The world desperately needs a replacement for YAML.
TOML is fine for configuration, but not an adequate solution for representing arbitrary data.
JSON is a fine data exchange format, but is not particularly human-friendly, and is especially poor for editable content: Lacks comments, multi-line strings, is far too strict about unimportant syntax, etc.
Jsonnet (a derivative of Google's internal configuration language) is very good, but has failed to reach widespread adoption.
Cue is a newer Jsonnet-inspired language that ticks a lot of boxes for me (strict, schema support, human-readable, compact), but has not seen wide adoption.
Protobuf has a JSON-like text format that's friendlier, but I don't think it's widely adopted, and as I recall, it inherits a lot of Protobufisms.
Dhall is interesting, but a bit too complex to replace YAML.
Starlark is a neat language, but has the same problem as Dhall. It's essentially a stripped-down Python.
Amazon Ion [1] is neat, but I've not seen any adoption outside of AWS.
NestedText [2] looks promising, but it's just a Python library.

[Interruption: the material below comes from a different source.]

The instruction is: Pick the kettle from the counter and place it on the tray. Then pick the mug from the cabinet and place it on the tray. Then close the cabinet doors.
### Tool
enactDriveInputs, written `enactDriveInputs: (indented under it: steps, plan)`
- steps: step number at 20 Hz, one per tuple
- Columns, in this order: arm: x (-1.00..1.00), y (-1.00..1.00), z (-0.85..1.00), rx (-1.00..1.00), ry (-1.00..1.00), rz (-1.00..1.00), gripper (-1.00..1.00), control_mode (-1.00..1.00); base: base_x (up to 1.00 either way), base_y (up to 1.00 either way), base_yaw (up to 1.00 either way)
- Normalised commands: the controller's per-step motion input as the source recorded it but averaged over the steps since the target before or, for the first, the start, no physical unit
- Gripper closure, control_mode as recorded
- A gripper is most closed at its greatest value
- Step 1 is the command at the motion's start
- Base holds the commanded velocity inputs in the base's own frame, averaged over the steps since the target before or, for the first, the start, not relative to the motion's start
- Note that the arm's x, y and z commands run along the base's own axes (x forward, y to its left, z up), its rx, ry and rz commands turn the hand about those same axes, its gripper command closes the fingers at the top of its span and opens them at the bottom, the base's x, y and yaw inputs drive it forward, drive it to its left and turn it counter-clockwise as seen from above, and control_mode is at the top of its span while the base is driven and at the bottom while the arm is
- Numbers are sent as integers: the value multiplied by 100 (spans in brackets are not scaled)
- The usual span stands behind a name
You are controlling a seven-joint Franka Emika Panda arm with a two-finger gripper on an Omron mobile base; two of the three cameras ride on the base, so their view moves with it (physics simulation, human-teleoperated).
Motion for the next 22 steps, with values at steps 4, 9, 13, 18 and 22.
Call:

StrictYAML [3] is a nice attempt at cleaning up YAML. But we need a new language with wide adoption across many popular languages, and this is Python only.
Seems you're missing my personal favorite, extensible data notation - EDN (https://github.com/edn-format/edn). Probably I'm a bit biased coming from Clojure as it's widely used there but haven't really found a format that comes close to EDN when it comes to succinctness and features.
Some of the neat features: Custom literals / tagged elements that can have their support added for them on runtime/compile time (dates can be represented, parsed and turned into proper dates in your language). Also being able to namespace data inside of it makes things a bit easier to manage without having to result to nesting or other hacks. Very human friendly, plus machine friendly.
Biggest drawback so far seems to be performance of parsing, although I'm not sure if that's actually about the format itself, or about the small adoption of the format and therefore not many parsers focusing on speed has been written.
Your list is like a graveyard of my dreams and hopes. Anything that doesn't validate the format of the underlying data is pretty much dead to me...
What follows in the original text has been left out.